Some may think impairment is obvious – i.e. they know it when they see it. But, remember, at trial, the State must prove beyond a reasonable doubt impairment based upon the legal definition and the standard the jury will hear. This is the definition of driving while impaired that the State must prove: the driver is “so affected by an alcoholic beverage that he did not possess the clearness of intellect and control of himself as he otherwise would have.” If the State cannot prove that the driver lacked intellect or control, it can’t prove this count.

Typically, the State points to any alleged indicator of impairment to prove this count. To do this, the State runs through scripted testimony with the arresting officer, who will detail that he or she noticed the following symptoms of impairment: bloodshot, watery, and/or red eyes; slurred speech; odor of alcohol detected from the driver; admission to drinking; and then any noted confusion. Once out the vehicle, the driver will be subjected to standardized field sobriety tests.
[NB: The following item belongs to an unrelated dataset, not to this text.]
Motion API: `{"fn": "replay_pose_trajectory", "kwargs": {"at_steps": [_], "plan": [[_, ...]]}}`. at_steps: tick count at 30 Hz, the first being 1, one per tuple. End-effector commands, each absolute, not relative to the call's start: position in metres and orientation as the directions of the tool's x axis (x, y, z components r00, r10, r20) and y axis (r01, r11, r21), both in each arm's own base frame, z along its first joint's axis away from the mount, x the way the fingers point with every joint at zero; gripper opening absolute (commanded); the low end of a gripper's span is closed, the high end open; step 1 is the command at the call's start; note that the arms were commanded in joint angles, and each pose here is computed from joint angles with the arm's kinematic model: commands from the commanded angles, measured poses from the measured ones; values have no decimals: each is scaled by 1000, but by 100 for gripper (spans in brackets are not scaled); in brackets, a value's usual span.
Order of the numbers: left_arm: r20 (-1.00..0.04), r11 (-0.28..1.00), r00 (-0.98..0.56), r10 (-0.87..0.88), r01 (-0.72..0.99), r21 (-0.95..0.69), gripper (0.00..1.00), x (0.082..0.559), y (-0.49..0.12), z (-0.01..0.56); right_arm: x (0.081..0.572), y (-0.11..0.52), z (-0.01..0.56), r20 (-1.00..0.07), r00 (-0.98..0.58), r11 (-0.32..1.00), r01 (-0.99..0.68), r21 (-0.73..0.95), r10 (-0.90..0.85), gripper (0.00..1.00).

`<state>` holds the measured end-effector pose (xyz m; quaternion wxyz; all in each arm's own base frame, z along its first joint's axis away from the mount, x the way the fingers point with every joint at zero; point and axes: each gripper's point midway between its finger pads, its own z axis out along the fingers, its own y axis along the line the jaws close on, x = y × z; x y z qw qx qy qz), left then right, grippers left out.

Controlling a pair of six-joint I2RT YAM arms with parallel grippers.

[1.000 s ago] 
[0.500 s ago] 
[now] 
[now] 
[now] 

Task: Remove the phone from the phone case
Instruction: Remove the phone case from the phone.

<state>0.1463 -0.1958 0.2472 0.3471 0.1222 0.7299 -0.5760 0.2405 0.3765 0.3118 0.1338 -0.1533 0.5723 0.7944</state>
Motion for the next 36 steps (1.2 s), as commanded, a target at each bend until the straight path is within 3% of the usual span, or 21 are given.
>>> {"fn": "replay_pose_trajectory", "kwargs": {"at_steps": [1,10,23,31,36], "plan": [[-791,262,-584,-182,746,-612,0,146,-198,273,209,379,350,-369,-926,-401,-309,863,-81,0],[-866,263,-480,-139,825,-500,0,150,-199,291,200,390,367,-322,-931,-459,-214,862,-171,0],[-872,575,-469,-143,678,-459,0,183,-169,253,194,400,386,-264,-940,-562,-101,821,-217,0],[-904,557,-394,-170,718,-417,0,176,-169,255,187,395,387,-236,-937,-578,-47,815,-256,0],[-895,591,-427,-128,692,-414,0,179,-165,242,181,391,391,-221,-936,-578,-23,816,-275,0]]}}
These are voluntary and any driver being investigated for a DWI should never submit to these tests because it is literally handing the State more evidence to be used against you.
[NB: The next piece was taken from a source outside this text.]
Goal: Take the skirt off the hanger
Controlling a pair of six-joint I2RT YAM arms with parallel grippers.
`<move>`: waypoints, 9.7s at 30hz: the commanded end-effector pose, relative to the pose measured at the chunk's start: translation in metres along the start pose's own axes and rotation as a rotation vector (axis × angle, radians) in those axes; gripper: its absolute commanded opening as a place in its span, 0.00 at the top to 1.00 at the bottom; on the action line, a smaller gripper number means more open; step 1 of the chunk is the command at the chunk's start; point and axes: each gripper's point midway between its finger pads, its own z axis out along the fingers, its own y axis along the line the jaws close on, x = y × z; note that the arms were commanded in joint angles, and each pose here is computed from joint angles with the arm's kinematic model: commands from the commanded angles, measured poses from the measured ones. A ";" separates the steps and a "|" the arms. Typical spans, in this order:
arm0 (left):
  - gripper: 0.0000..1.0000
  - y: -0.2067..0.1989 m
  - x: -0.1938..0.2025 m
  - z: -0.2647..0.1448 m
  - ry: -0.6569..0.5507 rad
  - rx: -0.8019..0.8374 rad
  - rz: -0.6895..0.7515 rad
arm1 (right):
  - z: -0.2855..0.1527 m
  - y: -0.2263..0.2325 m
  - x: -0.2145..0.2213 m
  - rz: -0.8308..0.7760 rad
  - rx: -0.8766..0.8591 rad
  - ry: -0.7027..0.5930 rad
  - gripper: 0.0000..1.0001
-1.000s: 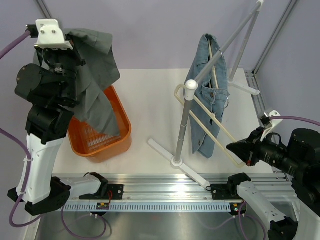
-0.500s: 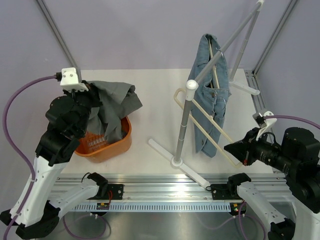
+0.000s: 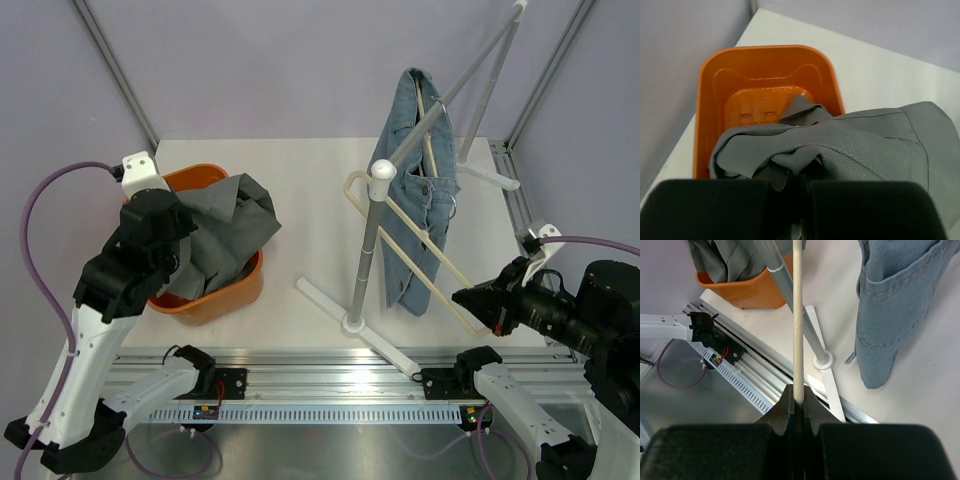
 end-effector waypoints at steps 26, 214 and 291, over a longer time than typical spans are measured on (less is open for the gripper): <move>1.00 -0.026 0.143 0.105 0.417 -0.093 0.054 | 0.020 -0.005 0.002 0.018 -0.030 0.014 1.00; 0.01 -0.146 0.091 -0.023 0.397 0.833 -0.240 | 0.080 -0.088 -0.139 -0.120 0.306 -0.324 1.00; 0.01 -0.152 0.122 -0.130 0.559 1.186 -0.344 | 0.049 -0.089 -0.042 0.253 0.387 -0.209 1.00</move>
It’s important to keep in mind that it only takes one indicator or more in order for the State to survive a probable cause challenge. That means the odor of alcohol with an admission to drinking is sufficient to get to a trial. But, that, alone, doesn’t mean the driver “lacks clearness of intellect or control of themselves.” Even a few more indicators doesn’t necessarily mean the driver lacks intellect or control. For instance, when a person is pulled over just for speeding and then has watery eyes, an odor of alcohol, and fails the field sobriety test for their eyes, but passes the rest, a strategic and creative closing can successfully argue that the person did not lack intellect or control, as the jury instruction demands.

It can be easy to assume the worst when you are facing DWI charges. But, with the right team and approach, there may be a better defense than you ever expected. This definition for the driving while impaired count leaves room for argument. And can lead a jury to find that the State did not prove impairment beyond a reasonable doubt. This is why it is so important to get a DWI attorney that knows how to best fight for you.